C'est l'été, certains partent en vacances d'autres non, et quelques journées ensoleillées fleurent bon l'envie de prendre son temps. André Fortin, dans Un été grec, place son personnage dans la même situation. Juste avant de partir en vacances, le juge assiste à l'autopsie du cadavre d'un adolescent dont le décès par noyade l'intrigue. Mais il faut bien partir en Grèce, sa femme Billie a presque soigneusement tout organisé.

Chaque chapitre alterne le présent du Juge, ses vacances et son enquête en cours. Car même à l'ombre d'un arbre à siroter un "frappé", il reste en contact avec Juston, le flic de terrain. Et André Fortin nous raconte la Grèce, son histoire depuis la deuxième guerre, le fascisme, la dictature, un peuple entre silence et révolte. Deux adolescents illustrent cette période, à travers leur rencontre et leurs prises de position. Bien sûr on voit très vite les connexions passé-présent se faire, car enfin on se doute bien que l'auteur va relier les deux périodes. Mais finalement, pris par ces personnages, la bonhomie du Juge avec ses problèmes domestiques, et ce séjour dans l'histoire de la Grèce, on ne s'ennuie pas et on se laisse prendre au déroulé de l'enquête.

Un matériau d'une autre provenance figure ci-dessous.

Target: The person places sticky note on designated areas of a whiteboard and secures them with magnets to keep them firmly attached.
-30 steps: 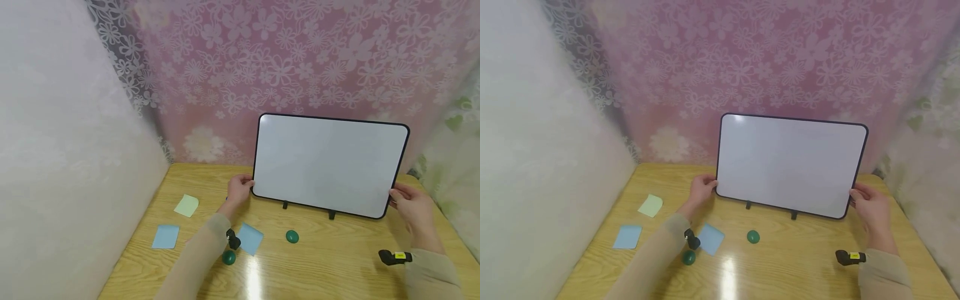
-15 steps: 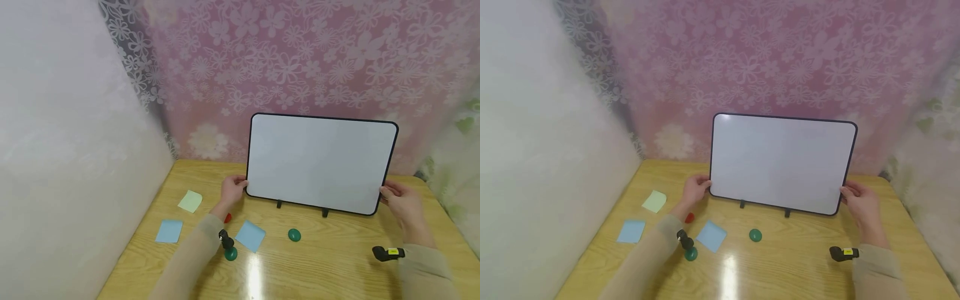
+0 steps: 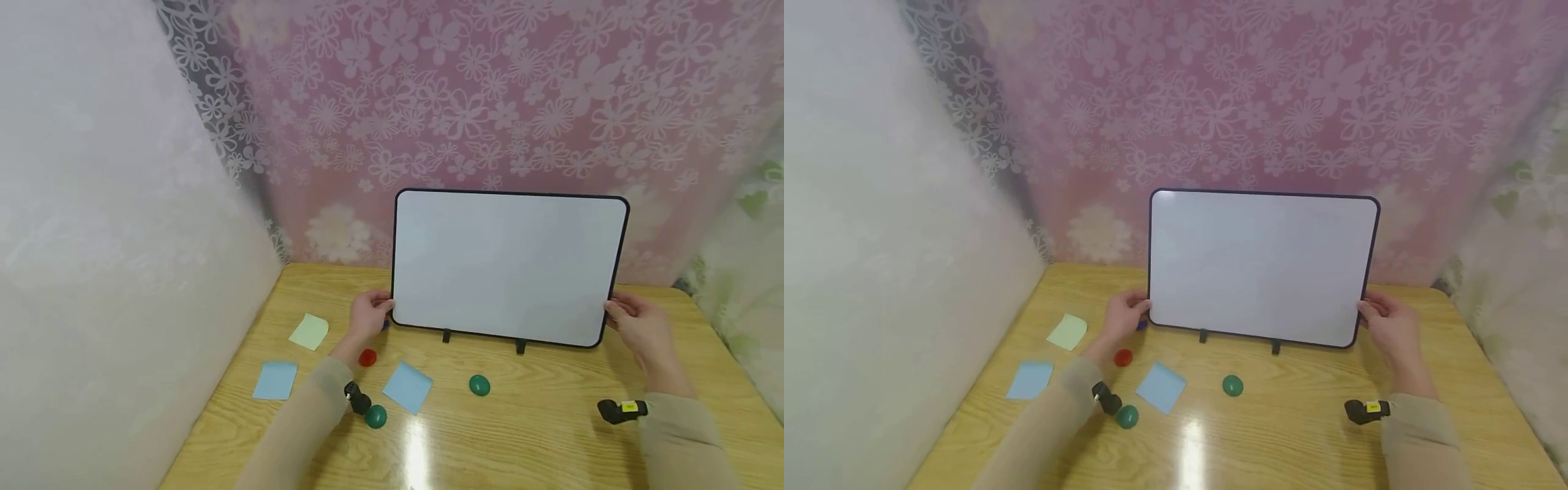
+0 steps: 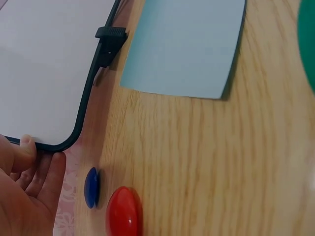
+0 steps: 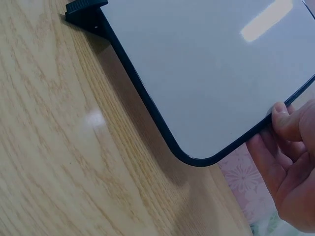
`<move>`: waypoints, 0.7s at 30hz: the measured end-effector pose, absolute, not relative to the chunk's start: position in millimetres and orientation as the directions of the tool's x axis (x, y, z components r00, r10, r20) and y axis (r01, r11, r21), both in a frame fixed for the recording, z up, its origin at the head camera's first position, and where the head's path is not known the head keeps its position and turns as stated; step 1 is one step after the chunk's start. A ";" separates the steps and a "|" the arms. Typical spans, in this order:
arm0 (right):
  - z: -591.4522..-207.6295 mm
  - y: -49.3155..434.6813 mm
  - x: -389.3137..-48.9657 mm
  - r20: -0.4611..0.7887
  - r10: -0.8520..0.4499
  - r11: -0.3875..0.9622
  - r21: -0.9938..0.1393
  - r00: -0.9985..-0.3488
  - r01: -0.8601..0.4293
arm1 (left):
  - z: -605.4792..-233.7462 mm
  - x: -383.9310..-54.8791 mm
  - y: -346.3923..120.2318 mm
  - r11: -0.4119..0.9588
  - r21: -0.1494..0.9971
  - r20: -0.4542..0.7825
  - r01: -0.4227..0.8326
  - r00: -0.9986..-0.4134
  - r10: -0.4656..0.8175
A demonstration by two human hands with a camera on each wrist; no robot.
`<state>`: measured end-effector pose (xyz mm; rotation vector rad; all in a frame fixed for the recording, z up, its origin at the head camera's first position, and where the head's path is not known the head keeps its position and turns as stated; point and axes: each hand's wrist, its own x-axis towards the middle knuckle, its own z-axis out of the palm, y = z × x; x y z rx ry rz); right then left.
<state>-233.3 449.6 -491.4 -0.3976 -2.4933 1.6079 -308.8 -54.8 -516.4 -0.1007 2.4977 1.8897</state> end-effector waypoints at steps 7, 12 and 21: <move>-493.4 449.0 -233.0 0.007 0.286 0.343 -0.934 -0.958 0.095 | -518.2 -310.8 -60.3 0.290 0.957 -0.023 -0.022 -1.000 0.000; -493.2 447.8 -228.6 0.044 0.284 0.409 -0.909 -0.958 0.079 | -517.8 -309.9 -68.2 0.339 0.941 0.003 0.025 -0.998 0.065; -489.2 440.3 -203.7 0.095 0.274 0.655 -0.748 -0.957 0.113 | -517.4 -282.4 -95.9 0.425 0.902 -0.005 0.079 -0.981 0.193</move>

A l'image du juge face à la confession du vieil Apostolos.

Je n'aime pas trop l'idée d'un roman "de saison", mais force est de constater que celui-ci s'y prête très bien. Par sa météo ensoleillée, son dépaysement, mais surtout, par ce qu'il nous dit des dangers qui toujours guettent une démocratie et sa justice.

André Fortin, Un été grec, Editions Jigal, 2009, 17 euros, 272p.